Introducing Cirdan, an embeddable data warehouse
Cirdan is an embeddable “data warehouse”. By embeddable, I mean it is a library that can be linked against a program to use the functionality it provides, and by “data warehouse” I mean a data repository that can be updated and accessed, programmatically and/or via the use of SQL.
Think BigQuery, SnowFlake, RedShift, except not running on cloud or on multiple machines, and not running as a service(which
would accept connections and process requests on behalf of clients), but instead is used like any other library (think RocksDB, or SQLite over mySQL or AWS Aurora).
It is great for analytics, data exploration, powering reports and dashboards, and more. Much more.
It is also inspired heavily by Presto, ClickHouse, and Cloudera Impala. They are all fantastic projects and you should definitely consider using them.
It was developed in the last 4 months or so as a side-project, and it now production-ready, although there many planned features and improvements (mostly optimizations) that will be pursued later, depending on demand for them and on free time (I almost always need to divide my time between working on such side-projects and on working on products and services for our two companies).
It supports joins, subqueries, aggregations, and has some unique features made possible thanks to its design and use semantics(library).
Rationale
We have been working on rebuilding our ads server technology and as soon as it was mostly done, we had to figure out what to do about analytics.
Our “legacy” service uses a bunch of data stores including some ad-hoc ones for specific purposes, and while that worked fine, we wanted to do better. Specifically, we wanted to do away with aggregations/roll-ups and instead retain all events and rely on dimensions, filters, and metrics to access them; we would no longer be restricted to specific dimensions. We wanted to be able to query millions, or billions of events as opposed to relying on aggregations, such as one for (advertiser, campaign, site, date).
We all agreed this is what we want to be able to offer to our customers(specifically, we wanted to offer “Google Analytics for Digital Marketing professionals”).

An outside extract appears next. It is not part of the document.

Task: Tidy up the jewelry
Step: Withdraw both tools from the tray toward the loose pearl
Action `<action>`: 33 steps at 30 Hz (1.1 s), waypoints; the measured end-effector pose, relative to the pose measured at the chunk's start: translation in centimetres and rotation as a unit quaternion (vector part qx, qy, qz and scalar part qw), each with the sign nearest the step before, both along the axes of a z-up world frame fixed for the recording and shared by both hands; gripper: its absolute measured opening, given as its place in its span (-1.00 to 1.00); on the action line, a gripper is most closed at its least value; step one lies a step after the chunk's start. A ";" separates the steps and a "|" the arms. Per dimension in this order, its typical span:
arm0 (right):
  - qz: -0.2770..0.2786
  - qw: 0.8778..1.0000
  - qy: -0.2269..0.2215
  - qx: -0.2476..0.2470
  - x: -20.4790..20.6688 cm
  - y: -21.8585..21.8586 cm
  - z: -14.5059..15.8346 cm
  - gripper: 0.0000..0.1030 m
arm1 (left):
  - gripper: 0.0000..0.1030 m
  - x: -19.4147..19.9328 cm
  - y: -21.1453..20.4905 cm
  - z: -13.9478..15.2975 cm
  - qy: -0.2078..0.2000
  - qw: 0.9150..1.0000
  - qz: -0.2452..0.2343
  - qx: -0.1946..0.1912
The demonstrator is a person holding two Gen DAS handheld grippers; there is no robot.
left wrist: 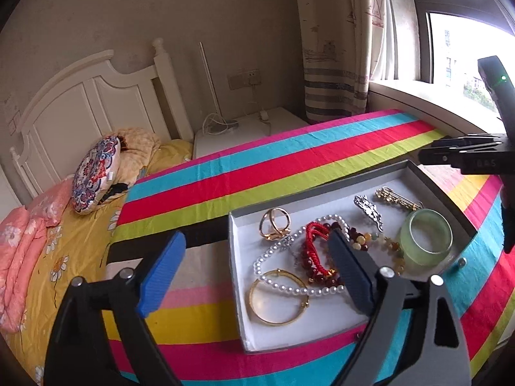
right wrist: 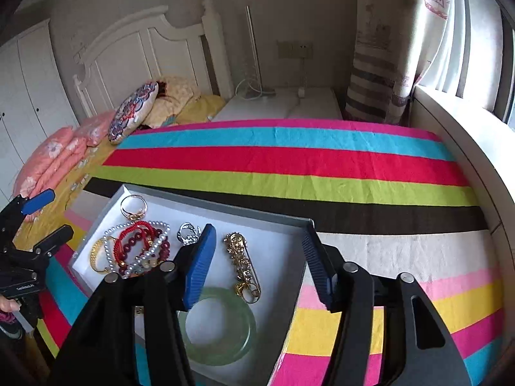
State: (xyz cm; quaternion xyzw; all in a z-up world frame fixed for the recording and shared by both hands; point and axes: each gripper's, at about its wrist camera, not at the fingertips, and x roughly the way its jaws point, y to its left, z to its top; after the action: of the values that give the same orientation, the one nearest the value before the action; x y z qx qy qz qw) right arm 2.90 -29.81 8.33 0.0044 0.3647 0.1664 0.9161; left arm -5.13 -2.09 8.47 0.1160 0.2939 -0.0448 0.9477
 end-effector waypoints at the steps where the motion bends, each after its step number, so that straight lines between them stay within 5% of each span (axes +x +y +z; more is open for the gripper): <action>1: 0.000 1.000 -0.007 0.004 -0.5 -0.2 0.6 0.31 | 0.94 -0.6 0.1 0.4 -0.013 1.000 0.007 0.004; 9: 0.009 0.998 -0.058 0.025 -7.0 -1.8 2.9 0.61 | 0.96 -6.4 -0.7 1.7 -0.067 0.997 0.031 0.020; 17: -0.030 0.998 -0.037 0.049 -12.7 -3.6 -1.5 0.67 | 0.96 -9.6 1.0 -1.0 -0.020 0.993 0.044 -0.105; 22: -0.048 0.998 -0.005 0.043 -14.3 -2.8 -4.8 0.67 | 0.96 -9.2 0.8 -3.2 -0.004 0.992 0.049 -0.117; 33: -0.034 0.999 0.025 -0.021 -14.2 0.6 -7.5 0.30 | 0.96 -8.4 0.3 -5.5 0.020 0.992 0.017 -0.126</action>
State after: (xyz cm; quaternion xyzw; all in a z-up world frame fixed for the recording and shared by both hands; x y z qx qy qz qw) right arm -11.30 -29.25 0.88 0.0018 0.3901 0.1270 0.9120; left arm -13.57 -1.75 2.99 -0.0107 0.3067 -0.0675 0.9493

I initially built a clone of Google Mesa. It’s still based on aggregations, but it makes it easy to define new aggregations. It’s powerful and very fast, but because it relies on aggregations, it couldn’t be used. We will still use it in other future projects that require sub-ms response times.
We could either use an existing solution for that (OSS, or proprietary) or roll our own thing.
Not long ago, when we faced such dilemmas, we would lean towards building everything in-house. I am still not sure if that was the right call, but as of a few years ago, we have been aggressively adopting OSS unless building it ourselves provided a real benefit to our customers and users, and would be a competitive advantage to our businesses (we are also constrained by resources, so we had to make good use of those resources).
I wanted to understand how such systems work, and I had a bunch of ideas that wouldn’t really work unless we could embed the functionality to programs, so I decided we need to build the technology ourselves.
We all stand on the shoulders of giants though; researching such designs is nowadays very easy. There are so many codebases and papers to study, people you can reach out to online who can help you understand what they are expert at, it’s an embarrassment of riches.
The only problem, and it is a real problem, is that one can spend too much time researching and not making any real progress.
Furthermore, there is a lot of OSS (libraries, frameworks) one can use, without reinventing the wheel entirely, so to speak.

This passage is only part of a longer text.